Who the F*** are you?
This week I listened to a cracking podcast on the excellent website www.doseofleadership.com with Richard Rierson. He was interviewing Tom Rath (author of ‘Strengths Finder 2.0’), and it was called ‘Answering “Life’s Great Question” It compelled me to reflect on the way we select and recruit people.
I’d like to think that most organisations are now genuinely pursuing a path of ‘values-based recruitment’, where people are brought in who we think will understand our mission, and the substance that underpins how we carry that out. I know that there are still plenty out there that aren’t, and they might want to have a word with themselves.

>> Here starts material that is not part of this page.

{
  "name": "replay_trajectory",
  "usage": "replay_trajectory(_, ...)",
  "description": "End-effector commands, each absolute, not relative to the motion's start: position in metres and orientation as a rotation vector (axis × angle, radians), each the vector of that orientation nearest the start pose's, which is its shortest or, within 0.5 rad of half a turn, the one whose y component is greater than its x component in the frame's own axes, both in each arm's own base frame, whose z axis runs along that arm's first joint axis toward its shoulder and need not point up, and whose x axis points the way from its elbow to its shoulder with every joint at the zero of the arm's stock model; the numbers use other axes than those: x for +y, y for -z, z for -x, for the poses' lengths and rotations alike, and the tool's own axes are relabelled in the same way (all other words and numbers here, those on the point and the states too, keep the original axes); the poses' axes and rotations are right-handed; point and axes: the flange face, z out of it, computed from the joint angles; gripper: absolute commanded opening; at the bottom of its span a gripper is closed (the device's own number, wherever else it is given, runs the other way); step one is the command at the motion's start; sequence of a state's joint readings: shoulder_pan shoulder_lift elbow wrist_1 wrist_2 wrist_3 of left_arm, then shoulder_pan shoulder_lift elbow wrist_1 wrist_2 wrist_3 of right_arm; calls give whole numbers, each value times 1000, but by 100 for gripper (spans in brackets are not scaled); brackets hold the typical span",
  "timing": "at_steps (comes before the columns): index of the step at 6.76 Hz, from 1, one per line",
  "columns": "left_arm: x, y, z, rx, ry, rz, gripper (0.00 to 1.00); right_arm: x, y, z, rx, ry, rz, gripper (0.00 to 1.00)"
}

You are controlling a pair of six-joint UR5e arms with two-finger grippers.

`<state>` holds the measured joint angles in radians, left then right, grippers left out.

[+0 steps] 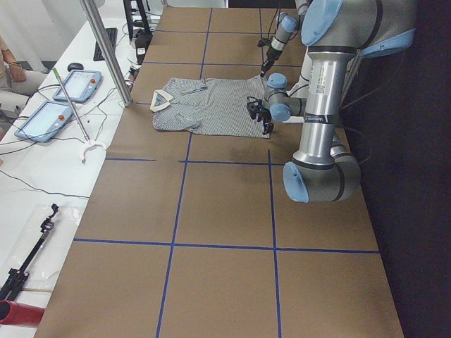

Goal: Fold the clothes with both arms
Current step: 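Move both grippers to the hem corners nearest the robot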

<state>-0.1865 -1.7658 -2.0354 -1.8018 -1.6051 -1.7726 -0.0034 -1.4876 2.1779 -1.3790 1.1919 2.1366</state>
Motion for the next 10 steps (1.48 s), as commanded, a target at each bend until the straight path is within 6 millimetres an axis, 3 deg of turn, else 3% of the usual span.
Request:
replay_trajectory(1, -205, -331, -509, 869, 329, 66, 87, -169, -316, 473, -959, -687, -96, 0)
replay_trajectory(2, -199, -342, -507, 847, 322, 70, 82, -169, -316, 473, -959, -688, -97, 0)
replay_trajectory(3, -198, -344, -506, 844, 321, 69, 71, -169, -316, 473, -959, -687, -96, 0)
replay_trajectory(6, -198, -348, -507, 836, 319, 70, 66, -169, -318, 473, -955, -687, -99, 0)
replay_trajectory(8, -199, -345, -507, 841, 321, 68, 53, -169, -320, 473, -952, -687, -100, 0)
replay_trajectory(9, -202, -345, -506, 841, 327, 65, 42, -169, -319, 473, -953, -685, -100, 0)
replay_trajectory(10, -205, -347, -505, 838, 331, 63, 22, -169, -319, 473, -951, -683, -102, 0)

In the podcast, Tom and Richard talk about core personal values of ‘service to the community’, and ‘adding value’ – authentically contributing to the world, rather than looking solely at ‘what is in this for me?’ Doing things for other people actually helps individuals get out of their cloying head-space, and disperses stress. And as most organisations are ultimately there to provide some sort of service to others, isn’t that the sort of person we want on the team? If the organisation can, in return, make their people better people, supporting them in that mission of being helpful, and becoming expert at it, then we end up with a perfect circle; Service rewards service.
Finding people like that is difficult – but does it need to be? Look at the way most organisations recruit. Consider the whole concept of the Curriculum Vitae. It’s sterile, cold and clinical (Tom’s words). It talks about how many exams you’ve passed, where you’ve been and what you’ve done. Sure, experience and qualifications have their place; none of us want our airline pilot or surgeon to be without those. But what does it tell us about a human being’s contribution to the world?
How can we give a person the opportunity to explain to us, “This is who I am!” And how do we let them explain how they want to make a bigger contribution to the world, leveraging the experiences that have shaped them as a person? Tom Suggests we start to get into a much more personal level. Here’s who I am, here’s what matters to me, and here’s how I think I can make a meaningful contribution to your mission. Does that give us a more authentic employee, one that we know better, and one that’s easier to call out if things aren’t right?
And perhaps, rather than setting objectives for people on their annual review, this could also be a way to get people to pay more than lip service to them? Imagine, at the start of the review period, telling someone where the organisation is going, and asking what they are going to contribute to getting it there? With a careful coaching conversation, to make sure they aren’t going to over-promise and under-deliver, they then totally own their contribution for the forthcoming year. They’ve done it in their way, with their style, within their own capacity, capability and personality.
Doesn’t that sound like a better world, for both the organisation and the individual?